What the exercise asks: Only lines below containing the string "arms" should be counted; please give that count by itself.

Records drawn from a dataset:
--

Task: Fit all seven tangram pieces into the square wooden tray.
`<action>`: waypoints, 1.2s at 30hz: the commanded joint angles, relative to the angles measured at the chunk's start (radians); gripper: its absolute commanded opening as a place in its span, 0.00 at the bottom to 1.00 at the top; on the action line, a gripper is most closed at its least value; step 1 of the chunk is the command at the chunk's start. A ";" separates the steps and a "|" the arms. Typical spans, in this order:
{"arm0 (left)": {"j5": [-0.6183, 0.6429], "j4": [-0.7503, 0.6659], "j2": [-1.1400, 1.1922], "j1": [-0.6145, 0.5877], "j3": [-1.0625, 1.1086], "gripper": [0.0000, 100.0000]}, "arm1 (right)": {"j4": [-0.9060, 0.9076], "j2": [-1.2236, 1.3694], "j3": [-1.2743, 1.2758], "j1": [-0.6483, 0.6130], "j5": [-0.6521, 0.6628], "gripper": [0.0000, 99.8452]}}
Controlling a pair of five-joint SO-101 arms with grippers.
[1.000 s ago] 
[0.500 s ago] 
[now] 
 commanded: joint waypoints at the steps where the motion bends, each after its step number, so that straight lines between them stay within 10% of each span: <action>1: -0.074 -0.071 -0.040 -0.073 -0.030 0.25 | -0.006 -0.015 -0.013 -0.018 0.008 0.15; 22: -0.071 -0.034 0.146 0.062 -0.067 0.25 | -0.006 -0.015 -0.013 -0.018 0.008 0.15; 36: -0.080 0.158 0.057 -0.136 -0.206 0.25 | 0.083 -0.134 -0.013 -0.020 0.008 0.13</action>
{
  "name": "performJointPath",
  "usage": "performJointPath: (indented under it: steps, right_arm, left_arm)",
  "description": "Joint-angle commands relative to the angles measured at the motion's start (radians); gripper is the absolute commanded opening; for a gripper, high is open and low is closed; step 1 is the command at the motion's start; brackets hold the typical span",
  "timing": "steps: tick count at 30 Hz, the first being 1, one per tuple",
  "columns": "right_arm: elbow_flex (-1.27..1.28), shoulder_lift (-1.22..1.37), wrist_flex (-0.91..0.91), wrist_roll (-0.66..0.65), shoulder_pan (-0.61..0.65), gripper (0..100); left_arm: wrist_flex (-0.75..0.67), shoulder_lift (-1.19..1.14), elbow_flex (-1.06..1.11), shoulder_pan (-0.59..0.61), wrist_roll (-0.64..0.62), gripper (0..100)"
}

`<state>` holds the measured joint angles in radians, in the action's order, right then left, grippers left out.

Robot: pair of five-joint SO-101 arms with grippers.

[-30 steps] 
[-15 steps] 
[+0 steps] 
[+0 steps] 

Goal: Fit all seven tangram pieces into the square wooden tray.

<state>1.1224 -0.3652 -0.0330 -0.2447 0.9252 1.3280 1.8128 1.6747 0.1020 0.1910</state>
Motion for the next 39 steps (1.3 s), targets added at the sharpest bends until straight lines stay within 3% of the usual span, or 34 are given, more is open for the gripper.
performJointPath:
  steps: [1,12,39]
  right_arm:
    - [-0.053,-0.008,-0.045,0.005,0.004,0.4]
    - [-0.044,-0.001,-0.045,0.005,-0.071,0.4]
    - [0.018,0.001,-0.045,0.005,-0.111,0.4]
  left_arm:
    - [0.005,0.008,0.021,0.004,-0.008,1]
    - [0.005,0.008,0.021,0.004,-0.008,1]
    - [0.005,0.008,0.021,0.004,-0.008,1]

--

Response to this task: 3